About huge MTUs in Yggdrasil

13 July 2018 by Neil Alexander

That’s a very big MTU!

You might have noticed that Yggdrasil doesn’t conform to the standard MTUs you might have seen elsewhere. Most Ethernet networks sit somewhere around the 1500 byte mark. Less if VPN tunnels are involved due to the overheads of those VPN protocols. So you might have been surprised to see an interface MTU as high as 65535 bytes in your yggdrasil.conf!

In fact, this is not a mistake. It is very deliberate.

The MTU is a configurable option which determines how big a packet should be before you should break out into a new packet. In addition to that, the operating system maintains a link MTU setting for each network adapter - effectively a value that says “packets equal to or smaller than this number of bytes are safe to send on this link in one piece”. Any larger than that and the operating system will have to fragment the packet down into smaller ones before sending out onto the wire.

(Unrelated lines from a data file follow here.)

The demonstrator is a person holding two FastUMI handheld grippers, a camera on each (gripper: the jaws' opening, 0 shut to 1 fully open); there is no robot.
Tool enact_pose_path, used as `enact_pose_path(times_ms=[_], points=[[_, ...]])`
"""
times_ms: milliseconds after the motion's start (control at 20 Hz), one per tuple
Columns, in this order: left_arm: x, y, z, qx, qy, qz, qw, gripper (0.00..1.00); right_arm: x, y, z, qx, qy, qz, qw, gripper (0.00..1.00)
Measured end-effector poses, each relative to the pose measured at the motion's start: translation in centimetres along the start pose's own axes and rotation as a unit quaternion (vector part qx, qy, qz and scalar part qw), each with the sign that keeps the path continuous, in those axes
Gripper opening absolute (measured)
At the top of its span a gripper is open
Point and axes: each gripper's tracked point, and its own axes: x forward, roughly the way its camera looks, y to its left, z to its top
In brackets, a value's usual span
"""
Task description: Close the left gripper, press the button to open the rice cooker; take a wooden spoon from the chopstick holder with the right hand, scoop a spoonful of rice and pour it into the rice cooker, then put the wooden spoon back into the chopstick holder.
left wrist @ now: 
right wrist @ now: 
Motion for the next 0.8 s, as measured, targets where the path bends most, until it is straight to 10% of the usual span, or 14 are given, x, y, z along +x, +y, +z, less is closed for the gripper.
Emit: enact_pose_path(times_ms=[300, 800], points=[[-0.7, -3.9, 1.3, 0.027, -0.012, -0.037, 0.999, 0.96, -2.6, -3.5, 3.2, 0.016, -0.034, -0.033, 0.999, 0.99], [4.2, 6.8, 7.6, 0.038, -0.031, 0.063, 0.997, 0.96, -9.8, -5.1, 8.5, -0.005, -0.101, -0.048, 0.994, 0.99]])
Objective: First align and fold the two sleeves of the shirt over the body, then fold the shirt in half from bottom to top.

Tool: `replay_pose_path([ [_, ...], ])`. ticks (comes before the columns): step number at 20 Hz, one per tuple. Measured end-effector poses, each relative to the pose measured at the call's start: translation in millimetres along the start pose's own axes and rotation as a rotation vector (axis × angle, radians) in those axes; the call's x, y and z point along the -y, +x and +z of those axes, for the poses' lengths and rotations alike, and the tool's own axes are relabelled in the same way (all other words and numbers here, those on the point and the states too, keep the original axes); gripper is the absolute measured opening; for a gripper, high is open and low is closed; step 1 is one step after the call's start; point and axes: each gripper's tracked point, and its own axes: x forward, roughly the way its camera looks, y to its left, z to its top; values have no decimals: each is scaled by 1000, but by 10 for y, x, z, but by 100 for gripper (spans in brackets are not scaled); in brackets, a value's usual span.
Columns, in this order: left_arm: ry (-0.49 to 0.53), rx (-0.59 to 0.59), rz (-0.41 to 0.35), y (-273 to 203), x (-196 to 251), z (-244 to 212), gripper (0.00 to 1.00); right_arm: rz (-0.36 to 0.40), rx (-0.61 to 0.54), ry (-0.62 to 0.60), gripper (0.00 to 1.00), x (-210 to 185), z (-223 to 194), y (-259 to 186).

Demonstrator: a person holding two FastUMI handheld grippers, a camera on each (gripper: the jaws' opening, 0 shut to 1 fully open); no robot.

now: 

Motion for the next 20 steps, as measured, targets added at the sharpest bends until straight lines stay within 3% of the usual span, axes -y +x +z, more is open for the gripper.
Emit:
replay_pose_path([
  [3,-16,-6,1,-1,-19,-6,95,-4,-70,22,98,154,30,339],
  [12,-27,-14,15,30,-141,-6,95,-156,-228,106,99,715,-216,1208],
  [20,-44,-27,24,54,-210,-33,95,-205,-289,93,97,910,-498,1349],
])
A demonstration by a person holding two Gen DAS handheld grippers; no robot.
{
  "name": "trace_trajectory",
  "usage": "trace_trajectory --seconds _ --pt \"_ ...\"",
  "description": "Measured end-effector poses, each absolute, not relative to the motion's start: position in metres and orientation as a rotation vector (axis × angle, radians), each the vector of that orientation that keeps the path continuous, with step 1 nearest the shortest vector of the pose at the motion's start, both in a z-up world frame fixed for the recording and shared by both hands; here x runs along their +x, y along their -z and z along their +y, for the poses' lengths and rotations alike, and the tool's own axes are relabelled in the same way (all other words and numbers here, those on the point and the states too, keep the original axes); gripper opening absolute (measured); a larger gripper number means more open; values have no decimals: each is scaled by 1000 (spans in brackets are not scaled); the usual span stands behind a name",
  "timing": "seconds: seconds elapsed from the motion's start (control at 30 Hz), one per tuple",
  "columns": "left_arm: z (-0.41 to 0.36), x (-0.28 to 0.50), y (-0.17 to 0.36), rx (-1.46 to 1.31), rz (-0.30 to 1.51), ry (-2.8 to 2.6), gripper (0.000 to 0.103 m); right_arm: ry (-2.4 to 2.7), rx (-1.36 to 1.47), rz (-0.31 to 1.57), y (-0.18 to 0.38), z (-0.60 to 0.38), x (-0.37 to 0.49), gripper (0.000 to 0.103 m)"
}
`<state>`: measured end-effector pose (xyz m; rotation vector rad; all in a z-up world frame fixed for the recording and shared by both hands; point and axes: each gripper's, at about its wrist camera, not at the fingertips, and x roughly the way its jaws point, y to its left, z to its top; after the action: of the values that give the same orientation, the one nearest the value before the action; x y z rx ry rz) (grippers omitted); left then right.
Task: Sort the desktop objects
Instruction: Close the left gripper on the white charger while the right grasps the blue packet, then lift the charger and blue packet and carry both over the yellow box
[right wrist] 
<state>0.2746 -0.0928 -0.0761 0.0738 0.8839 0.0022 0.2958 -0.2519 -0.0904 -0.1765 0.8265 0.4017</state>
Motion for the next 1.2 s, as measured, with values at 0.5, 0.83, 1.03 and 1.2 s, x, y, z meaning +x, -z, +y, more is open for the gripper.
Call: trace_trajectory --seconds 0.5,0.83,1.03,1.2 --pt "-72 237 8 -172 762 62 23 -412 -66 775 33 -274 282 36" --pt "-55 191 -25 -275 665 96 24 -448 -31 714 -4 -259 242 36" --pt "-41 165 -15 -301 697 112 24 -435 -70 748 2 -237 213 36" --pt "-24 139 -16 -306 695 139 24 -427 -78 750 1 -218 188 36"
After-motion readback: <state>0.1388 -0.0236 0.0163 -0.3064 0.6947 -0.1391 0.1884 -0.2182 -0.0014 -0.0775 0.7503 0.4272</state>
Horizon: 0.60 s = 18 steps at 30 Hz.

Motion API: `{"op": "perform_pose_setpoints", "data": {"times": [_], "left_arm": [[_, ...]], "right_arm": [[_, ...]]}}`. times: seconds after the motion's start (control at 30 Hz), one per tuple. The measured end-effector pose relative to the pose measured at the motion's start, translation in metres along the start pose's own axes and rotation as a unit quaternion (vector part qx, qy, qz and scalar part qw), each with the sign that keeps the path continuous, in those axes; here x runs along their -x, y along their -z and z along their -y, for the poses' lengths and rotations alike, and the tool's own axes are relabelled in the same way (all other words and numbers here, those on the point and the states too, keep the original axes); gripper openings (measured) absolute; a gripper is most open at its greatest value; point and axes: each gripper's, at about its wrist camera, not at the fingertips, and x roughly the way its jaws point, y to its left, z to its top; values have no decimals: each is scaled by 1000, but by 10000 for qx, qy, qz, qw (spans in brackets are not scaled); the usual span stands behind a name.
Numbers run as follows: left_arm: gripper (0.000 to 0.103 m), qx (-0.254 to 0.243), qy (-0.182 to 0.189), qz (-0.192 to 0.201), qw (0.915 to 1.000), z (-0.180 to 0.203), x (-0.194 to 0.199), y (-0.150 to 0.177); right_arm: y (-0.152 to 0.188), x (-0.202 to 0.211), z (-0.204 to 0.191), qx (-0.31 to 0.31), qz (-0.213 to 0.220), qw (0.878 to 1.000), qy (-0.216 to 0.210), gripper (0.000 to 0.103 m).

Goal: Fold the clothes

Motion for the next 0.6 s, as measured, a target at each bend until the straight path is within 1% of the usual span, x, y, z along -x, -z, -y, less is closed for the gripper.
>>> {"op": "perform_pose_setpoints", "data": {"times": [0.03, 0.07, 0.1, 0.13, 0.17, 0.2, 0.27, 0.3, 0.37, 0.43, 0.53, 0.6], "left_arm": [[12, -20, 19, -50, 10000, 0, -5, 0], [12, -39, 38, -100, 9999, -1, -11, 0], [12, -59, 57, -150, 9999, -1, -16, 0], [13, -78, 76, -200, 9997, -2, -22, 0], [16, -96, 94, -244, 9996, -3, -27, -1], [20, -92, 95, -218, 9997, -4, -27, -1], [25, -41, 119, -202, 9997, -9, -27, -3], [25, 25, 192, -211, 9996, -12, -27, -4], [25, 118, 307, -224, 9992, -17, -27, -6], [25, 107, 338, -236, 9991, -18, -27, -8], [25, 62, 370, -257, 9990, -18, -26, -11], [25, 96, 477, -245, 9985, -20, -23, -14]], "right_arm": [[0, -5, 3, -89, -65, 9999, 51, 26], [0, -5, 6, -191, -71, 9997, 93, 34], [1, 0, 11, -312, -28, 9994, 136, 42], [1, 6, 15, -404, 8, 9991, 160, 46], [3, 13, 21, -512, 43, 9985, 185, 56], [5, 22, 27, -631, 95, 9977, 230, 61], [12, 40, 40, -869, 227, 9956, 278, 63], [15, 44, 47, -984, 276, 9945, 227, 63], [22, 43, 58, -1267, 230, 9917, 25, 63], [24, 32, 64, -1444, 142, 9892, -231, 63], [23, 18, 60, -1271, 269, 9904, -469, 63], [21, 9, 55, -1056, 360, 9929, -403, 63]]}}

With a smaller MTU, you will be forced to re-send the IP headers (and possibly other headers) far more often with every single packet. Those are not only wasted bytes on the wire, but every packet likely requires a new set of system calls to handle. In the case of Yggdrasil, we rely on system calls not just for socket operations but also for TUN/TAP. Each system call requires a context switch, which is a slow operation. On embedded platforms, this can be a real killer for performance - in fact, on an EdgeRouter X, context switching for the TUN/TAP adapter is a greater bottleneck than the cryptographic algorithms themselves!

Selecting TCP instead of UDP

Therefore it is reasonable to surmise that less context switches and less packet headers are better. Using an MTU of 65535 over 1500 packs in almost 43 times more data before the next set of headers. That’s almost 1680 bytes saved from IP headers alone over 65535 bytes! But sending a 65535 byte Yggdrasil packet over a link with an MTU of 1500 would require the packet to be fragmented 43 times, right?

Instead, Yggdrasil uses TCP connections for peerings. This not only allows us to take advantage of SOCKS proxies (and Tor) in a way that we cannot with UDP, but it also gives us stream properties on our connections instead of being manually forced to chunk UDP packets. In fact, we did this in the past, and it was ugly, and actually worse than TCP performance-wise in many cases.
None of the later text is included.